## Requirement
From the line that contains "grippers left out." through the line that contains "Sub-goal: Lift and", output every line of the listing below exactly and leave out all the rest.
[Opening Provided material section]
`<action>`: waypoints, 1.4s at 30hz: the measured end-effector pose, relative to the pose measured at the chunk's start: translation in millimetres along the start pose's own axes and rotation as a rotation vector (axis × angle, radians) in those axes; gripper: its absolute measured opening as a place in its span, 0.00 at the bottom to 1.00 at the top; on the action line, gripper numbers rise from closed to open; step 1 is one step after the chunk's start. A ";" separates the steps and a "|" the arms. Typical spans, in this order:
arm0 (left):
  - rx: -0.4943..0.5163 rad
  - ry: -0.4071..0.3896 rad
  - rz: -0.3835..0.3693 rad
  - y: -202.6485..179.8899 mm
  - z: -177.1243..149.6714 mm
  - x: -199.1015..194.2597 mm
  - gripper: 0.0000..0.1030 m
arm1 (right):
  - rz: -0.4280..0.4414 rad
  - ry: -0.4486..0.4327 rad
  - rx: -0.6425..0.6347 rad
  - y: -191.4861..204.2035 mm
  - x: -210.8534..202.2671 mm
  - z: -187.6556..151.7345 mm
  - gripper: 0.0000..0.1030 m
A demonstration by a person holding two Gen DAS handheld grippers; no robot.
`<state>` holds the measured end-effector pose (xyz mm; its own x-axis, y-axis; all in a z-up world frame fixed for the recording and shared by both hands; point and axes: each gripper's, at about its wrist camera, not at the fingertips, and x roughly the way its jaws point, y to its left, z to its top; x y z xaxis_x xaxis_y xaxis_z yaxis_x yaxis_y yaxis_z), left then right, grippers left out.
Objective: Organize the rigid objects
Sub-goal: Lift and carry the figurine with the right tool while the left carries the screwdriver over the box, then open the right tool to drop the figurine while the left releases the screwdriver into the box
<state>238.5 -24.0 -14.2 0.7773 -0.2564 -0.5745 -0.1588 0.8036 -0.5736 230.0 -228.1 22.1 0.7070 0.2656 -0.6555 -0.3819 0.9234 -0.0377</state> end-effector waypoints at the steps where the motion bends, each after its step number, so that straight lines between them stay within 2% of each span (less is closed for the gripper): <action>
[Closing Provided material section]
## Reply to the task
`<state>` holds the measured end-effector pose (xyz mm; its own x-axis, y-axis; all in a z-up world frame fixed for the recording and shared by both hands; point and axes: each gripper's, at about its wrist camera, not at the fingertips, and x roughly the way its jaws point, y to its left, z to its top; x y z xaxis_x xaxis_y xaxis_z yaxis_x yaxis_y yaxis_z), left then right, grippers left out.
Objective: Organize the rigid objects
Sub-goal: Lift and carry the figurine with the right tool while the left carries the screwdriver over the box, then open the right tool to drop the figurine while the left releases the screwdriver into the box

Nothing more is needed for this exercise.